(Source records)

════════

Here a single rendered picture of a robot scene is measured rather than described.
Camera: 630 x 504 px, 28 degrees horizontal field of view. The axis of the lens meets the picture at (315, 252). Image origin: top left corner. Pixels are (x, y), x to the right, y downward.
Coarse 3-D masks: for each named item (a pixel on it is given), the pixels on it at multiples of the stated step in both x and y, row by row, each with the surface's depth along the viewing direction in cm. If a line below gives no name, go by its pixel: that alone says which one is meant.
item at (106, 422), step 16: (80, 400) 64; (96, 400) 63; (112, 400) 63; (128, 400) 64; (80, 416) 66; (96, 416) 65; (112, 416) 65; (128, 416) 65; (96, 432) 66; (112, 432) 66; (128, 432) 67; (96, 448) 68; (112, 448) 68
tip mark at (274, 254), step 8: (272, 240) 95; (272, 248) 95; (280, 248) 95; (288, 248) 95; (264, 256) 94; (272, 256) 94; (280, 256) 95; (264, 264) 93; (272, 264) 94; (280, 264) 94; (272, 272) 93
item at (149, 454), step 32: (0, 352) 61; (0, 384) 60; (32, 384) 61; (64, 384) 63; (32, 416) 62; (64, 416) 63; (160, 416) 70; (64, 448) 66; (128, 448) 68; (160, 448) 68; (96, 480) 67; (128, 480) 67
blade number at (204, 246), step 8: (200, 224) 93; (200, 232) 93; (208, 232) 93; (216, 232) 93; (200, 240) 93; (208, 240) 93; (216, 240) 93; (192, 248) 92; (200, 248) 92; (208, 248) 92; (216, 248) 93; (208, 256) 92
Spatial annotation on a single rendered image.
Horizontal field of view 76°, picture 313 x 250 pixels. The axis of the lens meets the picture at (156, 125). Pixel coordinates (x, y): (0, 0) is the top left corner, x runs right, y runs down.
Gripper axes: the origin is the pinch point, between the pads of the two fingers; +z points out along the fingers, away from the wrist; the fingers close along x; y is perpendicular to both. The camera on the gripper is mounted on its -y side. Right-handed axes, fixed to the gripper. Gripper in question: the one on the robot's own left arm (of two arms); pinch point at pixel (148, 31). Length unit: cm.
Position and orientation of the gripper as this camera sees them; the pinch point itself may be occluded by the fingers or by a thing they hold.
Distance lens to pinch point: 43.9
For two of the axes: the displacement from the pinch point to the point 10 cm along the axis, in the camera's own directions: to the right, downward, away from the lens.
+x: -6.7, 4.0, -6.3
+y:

════════

**Your task**
Show me every line of the entries above that holds "single".

**Solution for this task**
Here a single rendered picture of a robot scene is measured rather than described.
Spatial annotation on a single rendered image.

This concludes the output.